◆ TASK DESCRIPTION:
Every word in the data below belongs in your copy, exactly as given; the pictures do not.

◆ RECORDED INFORMATION:
──────────
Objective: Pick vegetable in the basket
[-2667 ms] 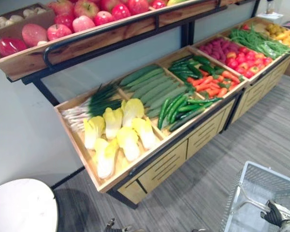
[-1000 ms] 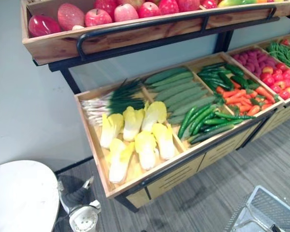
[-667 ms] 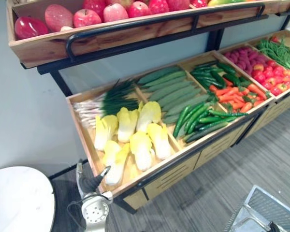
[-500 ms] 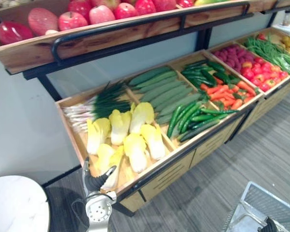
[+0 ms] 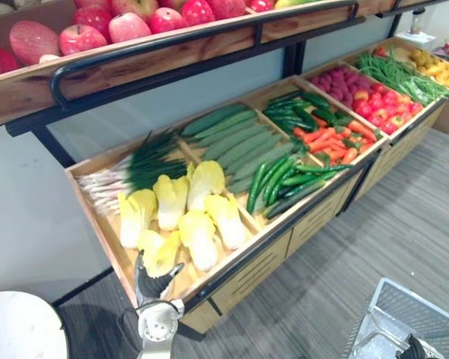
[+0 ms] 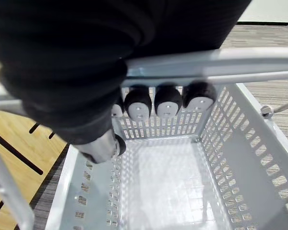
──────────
◆ TASK OUTPUT:
Objective: Pick vegetable in the basket
[-2667 ms] 
[-1000 ms] 
[-667 ms] 
[-500 ms] 
[+0 ms] 
[+0 ms] 

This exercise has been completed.